**What you are asked to do:** Once you find the line with "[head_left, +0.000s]" in the listing below, set down exactly every line from it through the line with "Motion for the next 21", but no pictures.
(Study material Opens)
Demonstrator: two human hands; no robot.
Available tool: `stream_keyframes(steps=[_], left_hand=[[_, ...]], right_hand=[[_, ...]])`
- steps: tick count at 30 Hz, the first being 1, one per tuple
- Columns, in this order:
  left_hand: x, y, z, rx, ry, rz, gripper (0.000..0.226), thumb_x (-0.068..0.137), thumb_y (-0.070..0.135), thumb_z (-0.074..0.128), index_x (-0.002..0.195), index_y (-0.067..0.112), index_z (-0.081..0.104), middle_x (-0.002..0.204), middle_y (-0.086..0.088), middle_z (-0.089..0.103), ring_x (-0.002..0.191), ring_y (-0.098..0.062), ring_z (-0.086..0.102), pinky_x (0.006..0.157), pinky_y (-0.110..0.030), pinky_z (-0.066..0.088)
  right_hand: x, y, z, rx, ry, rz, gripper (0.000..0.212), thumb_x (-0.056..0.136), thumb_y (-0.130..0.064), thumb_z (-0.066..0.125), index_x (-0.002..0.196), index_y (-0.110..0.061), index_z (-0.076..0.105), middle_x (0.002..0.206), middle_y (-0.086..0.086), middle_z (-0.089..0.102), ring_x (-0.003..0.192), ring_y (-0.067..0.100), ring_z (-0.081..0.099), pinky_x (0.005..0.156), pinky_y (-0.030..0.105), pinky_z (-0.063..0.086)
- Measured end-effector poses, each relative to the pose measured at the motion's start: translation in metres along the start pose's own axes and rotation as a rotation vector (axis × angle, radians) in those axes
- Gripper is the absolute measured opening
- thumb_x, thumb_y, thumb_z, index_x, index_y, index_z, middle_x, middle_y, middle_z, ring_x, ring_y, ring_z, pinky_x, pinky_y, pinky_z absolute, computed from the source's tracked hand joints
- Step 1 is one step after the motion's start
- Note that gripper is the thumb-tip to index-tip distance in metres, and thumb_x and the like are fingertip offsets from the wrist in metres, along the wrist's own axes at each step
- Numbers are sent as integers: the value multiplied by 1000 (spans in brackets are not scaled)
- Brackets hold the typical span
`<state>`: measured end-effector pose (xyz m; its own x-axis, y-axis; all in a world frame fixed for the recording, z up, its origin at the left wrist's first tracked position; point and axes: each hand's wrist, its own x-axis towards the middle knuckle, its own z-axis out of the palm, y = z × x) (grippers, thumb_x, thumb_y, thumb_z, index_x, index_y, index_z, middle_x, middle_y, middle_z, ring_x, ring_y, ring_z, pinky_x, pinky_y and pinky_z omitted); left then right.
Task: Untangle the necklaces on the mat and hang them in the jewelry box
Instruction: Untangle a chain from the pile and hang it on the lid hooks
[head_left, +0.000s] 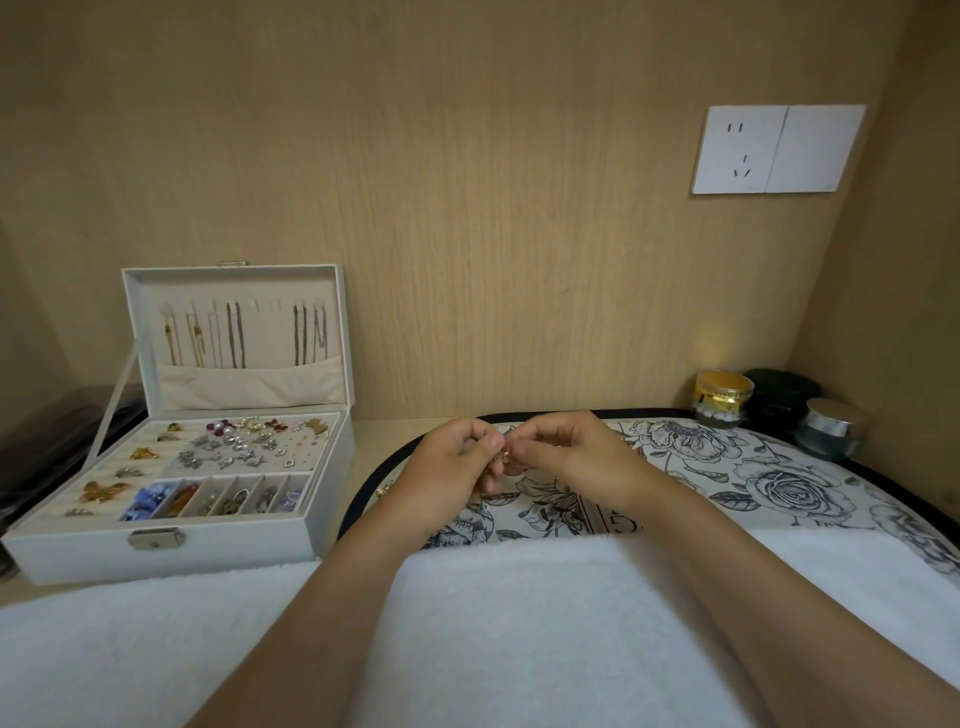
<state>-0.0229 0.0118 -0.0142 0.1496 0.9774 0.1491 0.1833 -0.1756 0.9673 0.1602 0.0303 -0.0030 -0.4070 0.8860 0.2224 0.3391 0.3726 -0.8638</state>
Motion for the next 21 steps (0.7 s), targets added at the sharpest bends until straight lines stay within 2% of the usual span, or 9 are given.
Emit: stream_keyframes(steps=[3,5,7,9,12,14,16,21], left_hand=[[-1,2,1,-8,-14,1,17,101,16,52,88,13,62,65,4,62,59,-12,58,53,-17,45],[-2,3,1,17,-6,13,15,101,17,52,89,14,61,66,4,62,59,-12,57,52,-16,44],[-1,2,0,22,10,36,9,100,16,53,95,14,59,68,4,62,59,-15,57,51,-17,44],[0,-1,-3,70,13,82,4,99,17,55,100,20,56,69,8,62,57,-16,56,53,-26,48],[1,-5,-7,168,22,128,13,97,17,58,96,29,59,73,12,59,58,-13,55,51,-31,47],[1,-6,-8,248,39,163,19,95,17,60,93,36,64,82,3,60,61,-13,53,51,-31,46],[0,-6,-7,265,68,189,22,96,17,60,92,38,65,86,-1,62,60,-13,55,55,-38,50],[-3,-3,-3,347,159,315,24,97,14,55,88,37,53,83,15,56,67,-26,61,65,-43,54]], right_hand=[[0,0,2,-23,32,-27,8,90,-23,74,90,-18,80,85,4,76,72,4,63,72,23,48],[1,1,3,-10,52,-8,8,90,-23,74,89,-17,80,81,5,76,66,5,59,65,24,48],[1,-1,3,41,79,21,10,90,-20,73,91,-13,80,70,-5,72,58,0,57,56,17,46],[0,-5,3,140,112,67,10,91,-18,71,91,-10,78,66,-9,68,50,5,47,48,17,38],[-1,-9,3,232,117,120,17,96,-20,64,88,-9,74,72,-6,71,46,12,41,43,18,34],[-2,-10,3,225,107,143,25,100,-23,57,88,-6,72,77,-2,72,46,14,39,40,16,31],[-2,-9,2,203,87,169,32,102,-27,53,91,-4,71,80,-1,72,47,15,40,41,16,31],[-3,-7,2,125,-10,188,35,101,-38,53,89,-12,74,83,-2,73,51,11,41,47,16,32]])
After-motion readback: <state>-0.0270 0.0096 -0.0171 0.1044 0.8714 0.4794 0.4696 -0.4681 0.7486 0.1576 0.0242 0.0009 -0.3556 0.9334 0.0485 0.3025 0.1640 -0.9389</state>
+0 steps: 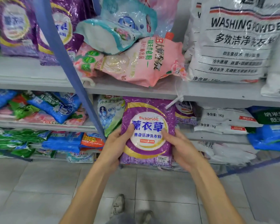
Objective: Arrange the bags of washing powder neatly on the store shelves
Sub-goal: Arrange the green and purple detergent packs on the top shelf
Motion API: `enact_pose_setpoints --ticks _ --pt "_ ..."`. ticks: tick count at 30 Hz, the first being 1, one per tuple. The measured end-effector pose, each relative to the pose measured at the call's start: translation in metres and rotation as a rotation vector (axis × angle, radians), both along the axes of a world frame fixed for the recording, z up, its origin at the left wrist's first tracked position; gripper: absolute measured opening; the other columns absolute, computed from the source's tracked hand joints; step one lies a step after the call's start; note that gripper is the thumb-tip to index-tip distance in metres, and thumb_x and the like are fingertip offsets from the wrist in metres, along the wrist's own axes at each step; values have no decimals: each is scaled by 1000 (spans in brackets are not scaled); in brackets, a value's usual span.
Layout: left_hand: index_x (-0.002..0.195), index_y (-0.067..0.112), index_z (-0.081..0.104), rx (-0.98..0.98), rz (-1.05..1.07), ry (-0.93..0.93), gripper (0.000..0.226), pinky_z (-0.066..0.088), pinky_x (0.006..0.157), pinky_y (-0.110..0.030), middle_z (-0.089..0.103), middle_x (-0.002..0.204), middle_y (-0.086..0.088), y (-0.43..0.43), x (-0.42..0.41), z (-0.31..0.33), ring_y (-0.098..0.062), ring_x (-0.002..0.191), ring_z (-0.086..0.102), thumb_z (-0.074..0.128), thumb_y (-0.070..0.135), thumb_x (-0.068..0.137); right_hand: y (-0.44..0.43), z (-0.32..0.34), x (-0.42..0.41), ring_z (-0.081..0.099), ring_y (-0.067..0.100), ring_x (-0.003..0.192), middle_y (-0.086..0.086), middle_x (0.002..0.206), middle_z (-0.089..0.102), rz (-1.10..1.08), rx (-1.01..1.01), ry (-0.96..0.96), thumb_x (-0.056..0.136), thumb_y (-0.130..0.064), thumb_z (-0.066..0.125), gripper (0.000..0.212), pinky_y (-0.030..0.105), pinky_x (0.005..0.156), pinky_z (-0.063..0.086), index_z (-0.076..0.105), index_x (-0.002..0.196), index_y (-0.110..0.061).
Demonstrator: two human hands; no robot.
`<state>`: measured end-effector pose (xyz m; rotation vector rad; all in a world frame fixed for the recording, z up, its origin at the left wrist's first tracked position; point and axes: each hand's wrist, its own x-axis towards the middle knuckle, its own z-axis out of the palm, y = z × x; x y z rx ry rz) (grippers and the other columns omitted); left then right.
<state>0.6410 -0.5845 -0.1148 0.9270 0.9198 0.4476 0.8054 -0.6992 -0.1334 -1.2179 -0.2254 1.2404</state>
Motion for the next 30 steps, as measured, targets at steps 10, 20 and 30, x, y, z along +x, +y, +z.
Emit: enact_pose_setpoints --ticks 10,20,30 --pt "119 12 70 42 365 -136 34 63 84 -41 77 111 -12 -27 -87 42 -29 101 75 60 34 96 22 55 -84 78 24 91 6 103 80 93 159 -271 88 -25 69 30 31 72 64 70 116 -16" --pt "125 20 68 175 487 -213 39 61 88 -47 76 115 -9 53 -196 90 -28 104 74 60 39 92 106 83 -189 74 16 104 -4 111 78 220 335 -425 85 -17 75 36 25 82 60 68 120 -21" --pt "112 20 70 496 93 135 43 56 87 -31 80 100 5 170 -300 130 -12 92 76 84 23 72 233 111 -279 75 24 102 5 109 79 96 406 -310 86 -11 71 30 28 81 61 70 116 -14"
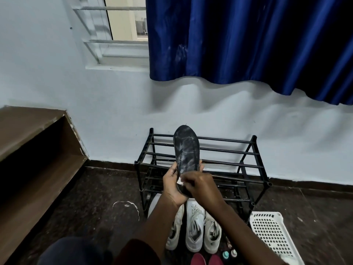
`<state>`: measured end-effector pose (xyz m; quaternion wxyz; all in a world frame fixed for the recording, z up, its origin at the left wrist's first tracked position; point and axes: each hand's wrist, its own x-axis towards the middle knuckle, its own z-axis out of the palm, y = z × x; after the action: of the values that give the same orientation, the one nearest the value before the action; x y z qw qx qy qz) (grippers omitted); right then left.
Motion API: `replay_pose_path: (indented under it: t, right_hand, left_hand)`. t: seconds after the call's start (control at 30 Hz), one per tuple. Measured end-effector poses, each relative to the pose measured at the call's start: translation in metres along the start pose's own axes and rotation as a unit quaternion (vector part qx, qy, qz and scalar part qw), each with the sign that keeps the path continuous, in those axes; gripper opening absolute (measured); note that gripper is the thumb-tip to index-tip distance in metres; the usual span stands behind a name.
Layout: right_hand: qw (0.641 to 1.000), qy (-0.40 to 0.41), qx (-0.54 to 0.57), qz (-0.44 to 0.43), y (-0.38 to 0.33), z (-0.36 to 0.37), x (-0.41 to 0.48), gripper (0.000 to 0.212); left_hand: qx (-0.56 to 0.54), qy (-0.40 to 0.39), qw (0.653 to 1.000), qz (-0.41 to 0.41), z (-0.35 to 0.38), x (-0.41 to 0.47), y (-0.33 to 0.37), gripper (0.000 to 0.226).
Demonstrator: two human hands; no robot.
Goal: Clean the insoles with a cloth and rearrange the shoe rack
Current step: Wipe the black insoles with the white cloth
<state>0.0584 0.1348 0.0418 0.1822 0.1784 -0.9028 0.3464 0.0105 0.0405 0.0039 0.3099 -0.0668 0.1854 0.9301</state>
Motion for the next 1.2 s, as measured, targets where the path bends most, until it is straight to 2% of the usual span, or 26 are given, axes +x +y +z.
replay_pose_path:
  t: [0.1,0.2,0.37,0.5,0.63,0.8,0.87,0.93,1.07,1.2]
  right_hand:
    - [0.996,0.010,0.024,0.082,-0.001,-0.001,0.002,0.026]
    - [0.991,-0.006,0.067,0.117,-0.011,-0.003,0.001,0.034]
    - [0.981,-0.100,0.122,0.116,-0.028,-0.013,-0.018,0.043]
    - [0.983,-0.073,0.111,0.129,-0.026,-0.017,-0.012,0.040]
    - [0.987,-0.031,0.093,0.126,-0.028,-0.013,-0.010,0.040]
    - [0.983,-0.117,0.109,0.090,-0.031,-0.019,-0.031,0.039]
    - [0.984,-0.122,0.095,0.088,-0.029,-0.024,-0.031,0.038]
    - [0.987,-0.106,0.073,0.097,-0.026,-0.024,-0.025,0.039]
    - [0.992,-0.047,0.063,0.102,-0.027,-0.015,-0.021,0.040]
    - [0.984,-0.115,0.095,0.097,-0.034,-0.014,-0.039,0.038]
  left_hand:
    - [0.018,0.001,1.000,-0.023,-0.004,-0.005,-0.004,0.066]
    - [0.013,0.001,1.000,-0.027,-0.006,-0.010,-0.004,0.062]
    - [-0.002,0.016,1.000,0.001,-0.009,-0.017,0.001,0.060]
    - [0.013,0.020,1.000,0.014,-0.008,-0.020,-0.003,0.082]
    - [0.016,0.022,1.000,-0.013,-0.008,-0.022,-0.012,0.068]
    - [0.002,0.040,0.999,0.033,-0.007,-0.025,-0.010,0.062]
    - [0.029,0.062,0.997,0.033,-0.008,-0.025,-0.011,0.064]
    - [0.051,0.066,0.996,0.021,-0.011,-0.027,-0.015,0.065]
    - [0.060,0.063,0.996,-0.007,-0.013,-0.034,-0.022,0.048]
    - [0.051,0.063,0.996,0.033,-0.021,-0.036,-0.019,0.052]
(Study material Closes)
**Task output:**
[head_left, +0.000s] 
<state>-0.0229 0.0118 -0.0142 0.1496 0.9774 0.1491 0.1833 -0.1756 0.9673 0.1602 0.0303 -0.0030 -0.4070 0.8860 0.2224 0.3391 0.3726 -0.8638</state>
Motion for the next 21 steps (0.7 s), targets added at the sharpest bends until straight lines stay within 2% of the usual span, or 9 are given.

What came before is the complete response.